Moscow police are investigating the bizarre case of two North Korean migrant workers who were found dead in separate hotel rooms, having suffered “acute heart failure” after the injection of a “mystery drug.”
The UK Daily Mail reports that Russia’s health and security ministries are both investigating the deaths, which occurred last week. The first victim, 37-year-old Chkhe Men Sen, was found dead in his room at the Gorodskoy Hotel in central Moscow by paramedics. The second, 22-year-old Khon Gim Chkol, died while the paramedics worked to resuscitate him.
Early Russian media reports suggested the two might have been suffering from a “fever of unknown origin” that affected several other North Koreans in the area. The hotel rooms in question are set up like bunkers, with half a dozen people sleeping in each room, making disease transmission a real concern. Evidently, these rooms are often employed as low-cost quarters for migrants.
However, the Daily Mail quotes Russian media reports that the two dead men received injections of a mysterious drug before their deaths. Acute heart failure was later reported as the cause of death.
Although there was immediate speculation about the assassination of North Korean dictator Kim Jong-un’s brother Kim Jong-nam in Malaysia with a chemical weapon, the Daily Mail notes that, according to local media accounts, the two men appear to have been injected voluntarily with the unknown substance.
It is hard to see why even the sinister North Korean government would use lethal injections to murder a pair of migrant workers, although the Daily Mail ominously reports that North Korean officials have “removed” a number of other North Korean citizens from the hotel. Other theories posit that the unknown drug was supposed to be an inoculation against the disease affecting workers at the hotel, a performance-enhancing drug, or a recreational substance.
Newsweek notes that Russia is the largest employer of North Korean labor, with up to 30,000 North Koreans living and working in Moscow, St. Petersburg, and the eastern parts of Russia at any given time.
“North Korean labor is prized because workers are diligent, efficient, discipline, and most importantly for businesses cheap. However, the practice has been condemned by human rights organizations who describe their labor as ‘human slavery,’” Newsweek observes.
“It’s not unusual for people to volunteer their services. They’re used to terrible working conditions in their own country, they may as well go and work abroad in the same conditions,” James Hoare of the Center of Korean Studies at Soas said of these migrant workers.
The UK Guardian paints a dismal picture of life for North Korean laborers in Russia. Those who have contact with them describe the workers as “downtrodden” and fearful, comparing them to prisoners of war and slaves.
Some human rights activists bluntly accuse employers of North Korean migrant labor of participating in a modern-day slavery operation. One North Korean who escaped from a Russian logging camp in 2002 described concentration-camp living conditions, with rampant disease and starvation-level provisions.
Cheap and compliant labor from veritable indentured servants also helps Russian contractors skim off fantastic amounts of money from construction projects, producing a combination of cost overruns and substandard work.
Another hideous facet of the system is that Russia and North Korea inked an “extradition treaty” last year that U.N. officials denounced as a system for shipping would-be defectors back to Pyongyang for torture and execution. Plenty of “captains” are mixed into the workforce to provide “discipline” to the laborers.

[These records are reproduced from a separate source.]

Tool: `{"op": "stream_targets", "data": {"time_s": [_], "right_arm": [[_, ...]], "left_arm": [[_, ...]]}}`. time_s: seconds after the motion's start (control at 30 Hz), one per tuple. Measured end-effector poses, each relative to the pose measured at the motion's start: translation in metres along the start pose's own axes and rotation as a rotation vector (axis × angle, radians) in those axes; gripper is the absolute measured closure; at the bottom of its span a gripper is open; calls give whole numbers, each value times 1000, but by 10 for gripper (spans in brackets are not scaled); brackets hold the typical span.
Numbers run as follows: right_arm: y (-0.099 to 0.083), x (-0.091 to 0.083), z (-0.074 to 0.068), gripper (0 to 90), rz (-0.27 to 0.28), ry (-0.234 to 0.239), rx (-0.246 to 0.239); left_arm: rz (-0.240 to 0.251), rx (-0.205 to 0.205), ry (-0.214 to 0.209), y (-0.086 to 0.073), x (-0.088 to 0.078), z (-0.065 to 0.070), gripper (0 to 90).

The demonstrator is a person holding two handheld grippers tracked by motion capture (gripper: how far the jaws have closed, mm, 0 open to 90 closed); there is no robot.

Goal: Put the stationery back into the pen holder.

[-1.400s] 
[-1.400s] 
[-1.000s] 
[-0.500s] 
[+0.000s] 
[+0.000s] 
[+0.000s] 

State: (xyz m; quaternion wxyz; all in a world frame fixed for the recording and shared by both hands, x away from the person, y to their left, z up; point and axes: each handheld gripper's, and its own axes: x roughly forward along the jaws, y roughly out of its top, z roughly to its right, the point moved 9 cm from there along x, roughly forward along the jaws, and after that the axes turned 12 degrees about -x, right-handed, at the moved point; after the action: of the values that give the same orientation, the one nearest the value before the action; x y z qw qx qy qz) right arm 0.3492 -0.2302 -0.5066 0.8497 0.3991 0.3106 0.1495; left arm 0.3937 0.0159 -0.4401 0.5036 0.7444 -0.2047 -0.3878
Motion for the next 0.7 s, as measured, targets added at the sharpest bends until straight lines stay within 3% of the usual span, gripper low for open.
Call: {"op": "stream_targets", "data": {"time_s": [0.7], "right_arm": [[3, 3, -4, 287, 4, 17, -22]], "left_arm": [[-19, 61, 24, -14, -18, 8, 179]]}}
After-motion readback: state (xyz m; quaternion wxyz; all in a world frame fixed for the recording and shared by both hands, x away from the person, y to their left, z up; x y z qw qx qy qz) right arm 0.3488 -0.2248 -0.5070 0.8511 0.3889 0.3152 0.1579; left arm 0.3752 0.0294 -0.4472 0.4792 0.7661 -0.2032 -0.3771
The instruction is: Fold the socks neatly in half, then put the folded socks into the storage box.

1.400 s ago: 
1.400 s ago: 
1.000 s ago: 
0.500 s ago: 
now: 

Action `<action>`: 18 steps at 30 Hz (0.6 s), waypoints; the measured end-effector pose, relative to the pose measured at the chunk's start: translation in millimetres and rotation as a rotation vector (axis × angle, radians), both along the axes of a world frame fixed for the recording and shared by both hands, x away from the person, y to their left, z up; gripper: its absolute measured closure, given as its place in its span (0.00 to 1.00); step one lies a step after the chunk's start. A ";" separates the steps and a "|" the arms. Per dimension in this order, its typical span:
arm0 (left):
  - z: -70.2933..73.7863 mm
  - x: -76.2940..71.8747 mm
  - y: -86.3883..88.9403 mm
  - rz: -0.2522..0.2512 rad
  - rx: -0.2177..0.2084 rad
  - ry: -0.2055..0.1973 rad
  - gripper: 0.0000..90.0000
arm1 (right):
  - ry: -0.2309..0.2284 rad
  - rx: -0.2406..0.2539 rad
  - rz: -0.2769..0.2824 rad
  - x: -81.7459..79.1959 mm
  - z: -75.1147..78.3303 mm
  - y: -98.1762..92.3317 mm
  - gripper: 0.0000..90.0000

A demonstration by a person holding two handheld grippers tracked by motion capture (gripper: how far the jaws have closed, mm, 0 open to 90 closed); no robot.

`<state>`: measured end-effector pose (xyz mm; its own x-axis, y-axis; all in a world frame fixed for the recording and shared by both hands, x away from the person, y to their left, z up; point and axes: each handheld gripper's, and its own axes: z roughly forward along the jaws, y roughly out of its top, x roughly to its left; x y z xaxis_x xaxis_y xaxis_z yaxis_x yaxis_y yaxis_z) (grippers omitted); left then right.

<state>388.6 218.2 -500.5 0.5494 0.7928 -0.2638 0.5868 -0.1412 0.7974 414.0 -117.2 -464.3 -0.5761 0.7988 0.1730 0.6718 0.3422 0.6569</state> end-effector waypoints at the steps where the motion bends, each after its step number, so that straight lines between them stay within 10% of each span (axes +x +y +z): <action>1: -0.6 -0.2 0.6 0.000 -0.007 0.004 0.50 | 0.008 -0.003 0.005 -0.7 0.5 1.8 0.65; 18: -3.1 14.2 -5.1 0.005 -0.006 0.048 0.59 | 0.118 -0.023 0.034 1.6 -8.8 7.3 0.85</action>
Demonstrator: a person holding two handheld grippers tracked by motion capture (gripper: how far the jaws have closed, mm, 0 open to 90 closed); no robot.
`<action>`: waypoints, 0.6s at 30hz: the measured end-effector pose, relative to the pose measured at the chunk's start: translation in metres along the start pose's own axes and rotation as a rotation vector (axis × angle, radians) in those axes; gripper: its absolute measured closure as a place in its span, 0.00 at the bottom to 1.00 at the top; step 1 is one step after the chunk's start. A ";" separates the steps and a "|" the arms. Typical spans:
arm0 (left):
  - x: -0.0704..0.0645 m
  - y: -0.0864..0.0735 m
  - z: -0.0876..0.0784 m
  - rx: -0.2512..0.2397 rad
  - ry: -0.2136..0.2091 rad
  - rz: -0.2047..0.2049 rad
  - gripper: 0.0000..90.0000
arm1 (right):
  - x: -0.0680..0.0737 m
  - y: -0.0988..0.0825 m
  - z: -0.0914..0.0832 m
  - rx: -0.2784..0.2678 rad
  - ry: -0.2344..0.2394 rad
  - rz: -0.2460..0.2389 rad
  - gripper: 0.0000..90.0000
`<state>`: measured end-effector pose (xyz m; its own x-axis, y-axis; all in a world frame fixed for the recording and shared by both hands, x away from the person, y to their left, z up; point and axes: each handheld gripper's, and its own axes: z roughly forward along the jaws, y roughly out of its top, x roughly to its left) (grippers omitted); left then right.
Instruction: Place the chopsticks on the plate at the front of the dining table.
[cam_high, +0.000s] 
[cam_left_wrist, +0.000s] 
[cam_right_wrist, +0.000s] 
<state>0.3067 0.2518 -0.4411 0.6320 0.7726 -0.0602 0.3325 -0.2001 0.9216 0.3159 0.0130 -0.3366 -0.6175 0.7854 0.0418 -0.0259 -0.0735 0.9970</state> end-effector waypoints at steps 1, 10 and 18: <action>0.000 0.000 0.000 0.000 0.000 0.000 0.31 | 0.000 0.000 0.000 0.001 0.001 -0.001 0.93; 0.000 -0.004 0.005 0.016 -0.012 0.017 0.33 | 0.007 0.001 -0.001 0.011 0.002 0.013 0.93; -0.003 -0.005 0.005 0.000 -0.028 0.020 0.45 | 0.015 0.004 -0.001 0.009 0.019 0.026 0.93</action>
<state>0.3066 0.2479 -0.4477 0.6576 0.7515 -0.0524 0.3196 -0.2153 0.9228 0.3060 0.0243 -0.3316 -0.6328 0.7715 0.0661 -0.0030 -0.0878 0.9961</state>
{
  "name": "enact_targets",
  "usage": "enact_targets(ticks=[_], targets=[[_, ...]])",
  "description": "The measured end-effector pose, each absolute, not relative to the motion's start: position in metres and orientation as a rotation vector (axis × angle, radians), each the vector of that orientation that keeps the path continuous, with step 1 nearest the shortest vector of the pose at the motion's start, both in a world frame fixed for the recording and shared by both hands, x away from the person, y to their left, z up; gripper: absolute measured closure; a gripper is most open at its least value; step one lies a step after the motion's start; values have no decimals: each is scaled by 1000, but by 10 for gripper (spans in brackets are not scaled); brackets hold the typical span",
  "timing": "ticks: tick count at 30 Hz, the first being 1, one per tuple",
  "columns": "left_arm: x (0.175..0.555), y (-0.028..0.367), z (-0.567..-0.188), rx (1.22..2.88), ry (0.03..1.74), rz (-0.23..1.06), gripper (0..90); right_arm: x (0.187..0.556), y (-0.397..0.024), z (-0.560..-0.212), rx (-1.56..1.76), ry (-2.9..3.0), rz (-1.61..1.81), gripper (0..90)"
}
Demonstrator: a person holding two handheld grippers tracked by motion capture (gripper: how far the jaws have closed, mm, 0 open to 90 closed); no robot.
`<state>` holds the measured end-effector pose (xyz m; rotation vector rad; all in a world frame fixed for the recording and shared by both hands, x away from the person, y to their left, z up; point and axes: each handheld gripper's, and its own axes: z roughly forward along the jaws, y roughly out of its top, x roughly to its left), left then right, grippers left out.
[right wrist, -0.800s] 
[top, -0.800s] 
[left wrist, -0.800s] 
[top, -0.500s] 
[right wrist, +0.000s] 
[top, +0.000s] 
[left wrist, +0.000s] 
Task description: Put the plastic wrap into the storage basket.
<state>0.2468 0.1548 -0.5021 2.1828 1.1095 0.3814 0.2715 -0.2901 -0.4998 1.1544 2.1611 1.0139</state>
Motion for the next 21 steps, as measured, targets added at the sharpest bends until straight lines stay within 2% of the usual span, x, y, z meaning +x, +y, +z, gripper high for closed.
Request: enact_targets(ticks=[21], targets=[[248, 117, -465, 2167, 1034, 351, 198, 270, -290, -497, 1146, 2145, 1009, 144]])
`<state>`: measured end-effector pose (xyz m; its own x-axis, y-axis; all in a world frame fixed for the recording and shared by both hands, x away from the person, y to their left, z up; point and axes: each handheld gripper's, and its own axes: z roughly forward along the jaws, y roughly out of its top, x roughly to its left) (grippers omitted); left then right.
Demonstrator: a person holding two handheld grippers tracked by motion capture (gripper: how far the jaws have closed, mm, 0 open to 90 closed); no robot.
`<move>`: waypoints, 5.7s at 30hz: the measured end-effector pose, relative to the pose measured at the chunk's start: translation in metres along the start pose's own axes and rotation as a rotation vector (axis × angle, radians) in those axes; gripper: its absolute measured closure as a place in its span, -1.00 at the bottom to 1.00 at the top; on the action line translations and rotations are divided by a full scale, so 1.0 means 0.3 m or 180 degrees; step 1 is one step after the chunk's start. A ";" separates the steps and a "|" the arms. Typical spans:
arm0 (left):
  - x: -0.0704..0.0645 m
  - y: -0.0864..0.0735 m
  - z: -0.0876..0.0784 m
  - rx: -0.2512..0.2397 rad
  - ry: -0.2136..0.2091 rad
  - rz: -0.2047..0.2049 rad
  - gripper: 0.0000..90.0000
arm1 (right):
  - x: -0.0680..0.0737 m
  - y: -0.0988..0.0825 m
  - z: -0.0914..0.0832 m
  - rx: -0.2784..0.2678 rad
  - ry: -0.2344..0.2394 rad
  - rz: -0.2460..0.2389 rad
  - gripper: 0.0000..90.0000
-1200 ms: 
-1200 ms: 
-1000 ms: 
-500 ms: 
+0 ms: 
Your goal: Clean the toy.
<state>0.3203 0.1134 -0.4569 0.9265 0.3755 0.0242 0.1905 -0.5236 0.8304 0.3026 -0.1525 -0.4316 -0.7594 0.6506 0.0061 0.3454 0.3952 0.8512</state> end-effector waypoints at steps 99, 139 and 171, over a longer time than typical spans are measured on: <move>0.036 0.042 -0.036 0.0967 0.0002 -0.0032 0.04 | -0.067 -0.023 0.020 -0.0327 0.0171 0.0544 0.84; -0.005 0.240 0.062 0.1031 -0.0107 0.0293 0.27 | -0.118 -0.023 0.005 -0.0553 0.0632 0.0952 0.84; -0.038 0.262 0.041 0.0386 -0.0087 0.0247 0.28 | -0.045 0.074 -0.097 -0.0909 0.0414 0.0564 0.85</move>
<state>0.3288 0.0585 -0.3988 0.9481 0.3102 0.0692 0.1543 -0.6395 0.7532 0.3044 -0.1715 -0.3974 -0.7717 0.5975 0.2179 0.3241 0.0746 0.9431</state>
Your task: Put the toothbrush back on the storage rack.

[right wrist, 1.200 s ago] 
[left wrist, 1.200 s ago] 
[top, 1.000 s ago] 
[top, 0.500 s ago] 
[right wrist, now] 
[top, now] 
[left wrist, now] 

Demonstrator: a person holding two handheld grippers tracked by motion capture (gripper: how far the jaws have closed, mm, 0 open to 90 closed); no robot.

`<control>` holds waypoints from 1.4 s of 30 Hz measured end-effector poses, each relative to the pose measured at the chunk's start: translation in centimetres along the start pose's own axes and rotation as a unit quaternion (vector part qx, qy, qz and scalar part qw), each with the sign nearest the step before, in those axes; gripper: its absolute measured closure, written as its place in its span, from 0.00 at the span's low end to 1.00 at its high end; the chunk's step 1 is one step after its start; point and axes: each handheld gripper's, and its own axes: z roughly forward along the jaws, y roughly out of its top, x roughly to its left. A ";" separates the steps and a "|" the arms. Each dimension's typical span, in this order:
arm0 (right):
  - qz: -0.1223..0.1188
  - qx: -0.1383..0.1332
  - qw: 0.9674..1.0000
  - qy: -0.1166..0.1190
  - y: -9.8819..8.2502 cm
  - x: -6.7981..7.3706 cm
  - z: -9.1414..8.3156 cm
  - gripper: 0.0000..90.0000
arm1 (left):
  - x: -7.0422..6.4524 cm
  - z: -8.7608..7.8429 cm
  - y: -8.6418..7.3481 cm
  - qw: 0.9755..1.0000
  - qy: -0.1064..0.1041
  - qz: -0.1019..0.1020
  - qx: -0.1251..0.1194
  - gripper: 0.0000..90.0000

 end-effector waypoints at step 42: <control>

The Guardian article mentions a 47-year-old laborer who died of a heart attack on the job site due to extreme fatigue last year. Another died after falling from the top of a building in June. In 2013, five North Korean workers on a construction site in eastern Russia were killed by fumes from a diesel-powered generator.
Deaths among these workers are not unheard of as they work grueling hours in difficult and often unsafe conditions. The meager pay they receive is docked by the regime in Pyongyang to provide cash for its military and nuclear programs.
While some Russian contractors who spoke to the Guardian denied the more lurid claims of slave labor and abuse, several publications have been able to get North Korean workers to confirm long hours and labor contracts lasting for years, usually with handlers rushing forward to put a swift end to the interviews.